● The task:
Exactly the lines from the first line of the listing through the line containing "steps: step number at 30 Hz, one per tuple" should appear in the output, unchanged.

● Collected material:
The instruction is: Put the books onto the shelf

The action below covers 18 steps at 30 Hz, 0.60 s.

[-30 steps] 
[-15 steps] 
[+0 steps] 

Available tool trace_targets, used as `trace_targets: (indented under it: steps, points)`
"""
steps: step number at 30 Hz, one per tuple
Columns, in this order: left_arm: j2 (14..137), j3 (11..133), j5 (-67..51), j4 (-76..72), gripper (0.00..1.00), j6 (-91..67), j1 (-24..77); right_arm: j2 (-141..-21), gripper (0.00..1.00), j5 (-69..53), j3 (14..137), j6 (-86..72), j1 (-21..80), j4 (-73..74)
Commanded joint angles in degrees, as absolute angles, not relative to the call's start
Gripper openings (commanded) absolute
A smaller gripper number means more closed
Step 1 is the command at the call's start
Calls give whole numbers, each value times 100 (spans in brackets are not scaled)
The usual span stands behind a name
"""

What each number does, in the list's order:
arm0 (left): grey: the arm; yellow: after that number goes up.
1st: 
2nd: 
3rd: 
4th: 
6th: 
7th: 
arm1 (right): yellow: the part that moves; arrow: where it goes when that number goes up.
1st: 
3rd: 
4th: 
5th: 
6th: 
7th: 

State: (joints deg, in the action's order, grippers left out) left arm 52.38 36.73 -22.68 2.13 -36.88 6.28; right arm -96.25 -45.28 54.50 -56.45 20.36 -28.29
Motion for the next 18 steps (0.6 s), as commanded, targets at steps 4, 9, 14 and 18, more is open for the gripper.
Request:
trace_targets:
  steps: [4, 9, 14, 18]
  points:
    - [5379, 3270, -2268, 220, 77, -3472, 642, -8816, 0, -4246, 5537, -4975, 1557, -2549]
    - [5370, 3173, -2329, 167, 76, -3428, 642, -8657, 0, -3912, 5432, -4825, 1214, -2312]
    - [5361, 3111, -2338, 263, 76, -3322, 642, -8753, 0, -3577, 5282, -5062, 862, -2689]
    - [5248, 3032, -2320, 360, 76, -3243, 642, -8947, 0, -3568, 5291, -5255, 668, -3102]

● Exercise output:
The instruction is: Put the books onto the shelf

The action below covers 18 steps at 30 Hz, 0.60 s.

[-30 steps] 
[-15 steps] 
[+0 steps] 

Available tool trace_targets, used as `trace_targets: (indented under it: steps, points)`
"""
steps: step number at 30 Hz, one per tuple

With the answer given, the exercise is complete.